A successful market economy is bound to throw up individuals who suddenly become rich either through their own effort or by chance. They are, however, too disparate, and inchoate to constitute a meaningful socio-economic grouping. All that unites them as a category is that they have money and are quite possibly vulgar with it.

Condé Nast estimates the lost tribe which it has unearthed numbers some 500,000 souls. That compares with about 8 million old-fashioned ABs. So purely in mathematical terms, it makes sense for marketers to stick with their existing targets, many of whom are proven spenders.

The Super As do not need to be targeted.
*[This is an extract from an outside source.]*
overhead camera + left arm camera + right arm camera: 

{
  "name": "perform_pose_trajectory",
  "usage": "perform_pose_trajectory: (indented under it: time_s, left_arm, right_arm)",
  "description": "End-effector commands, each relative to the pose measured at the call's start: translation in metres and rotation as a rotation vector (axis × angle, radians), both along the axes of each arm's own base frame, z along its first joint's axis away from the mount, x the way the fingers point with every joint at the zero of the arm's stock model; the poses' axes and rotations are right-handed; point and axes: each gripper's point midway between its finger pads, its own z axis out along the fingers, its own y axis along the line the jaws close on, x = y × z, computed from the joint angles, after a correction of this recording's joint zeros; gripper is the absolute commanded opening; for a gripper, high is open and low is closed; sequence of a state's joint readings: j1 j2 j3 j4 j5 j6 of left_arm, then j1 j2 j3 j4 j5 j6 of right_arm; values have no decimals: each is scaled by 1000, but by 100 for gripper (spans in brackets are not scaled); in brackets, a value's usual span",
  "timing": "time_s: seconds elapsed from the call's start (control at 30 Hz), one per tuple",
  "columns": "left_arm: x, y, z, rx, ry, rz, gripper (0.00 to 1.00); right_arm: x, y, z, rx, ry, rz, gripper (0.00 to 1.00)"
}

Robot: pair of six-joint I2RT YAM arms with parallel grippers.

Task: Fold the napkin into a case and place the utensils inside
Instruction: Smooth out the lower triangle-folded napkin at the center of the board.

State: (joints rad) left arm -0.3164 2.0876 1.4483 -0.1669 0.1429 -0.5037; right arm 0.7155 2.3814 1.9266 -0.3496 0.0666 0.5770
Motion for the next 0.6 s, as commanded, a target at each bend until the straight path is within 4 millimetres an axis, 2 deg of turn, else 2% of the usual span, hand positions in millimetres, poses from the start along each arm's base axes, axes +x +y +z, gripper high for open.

For there is a law by which people with new money, and lots of it, are drawn instinctively to the meretricious and the costly. You don’t have to tell them, or even persuade them, to buy designer label suits, Rolex watches, or Porsches. They know how to root out the most expensive hairdressers and the most fashionable restaurants. Something tells them their bathtaps should be gold plated.

If, however, there was some compelling reason to reach the Super As – to inform them perhaps of a new variety of designer colonic irrigation – the best way is to mail them. Estate agents can be found in the Yellow Pages; we all know where Princess Diana lives; and Nick Leeson’s whereabouts are no secret.

There is much to be said for direct mail, not least that its targets can be pinpointed with accuracy. Chris Eubank, for example, who is cited as a Super A because of his taste for expensive clothes and motorbikes, would I am sure welcome a letter drawing his attention to some new means of exhibitionism, as would Lord Archer, another Super A.

It has always been the case that there are people in Britain with money and no class and others with class and no money. The strands of snobbery and wealth, taste and vulgarity, class and code are interwoven into such intricate patterns that they defy analysis, let alone succumb to the crudities of bald categorisation.

The squire in the Cotswold manor house may have no need of a Range Rover Discovery nor of a Caribbean holiday. But I’ll bet he buys lavatory paper – a market worth some 600m a year – and he may well be susceptible to the blandishments of branding. No one is a dead loss to advertisers.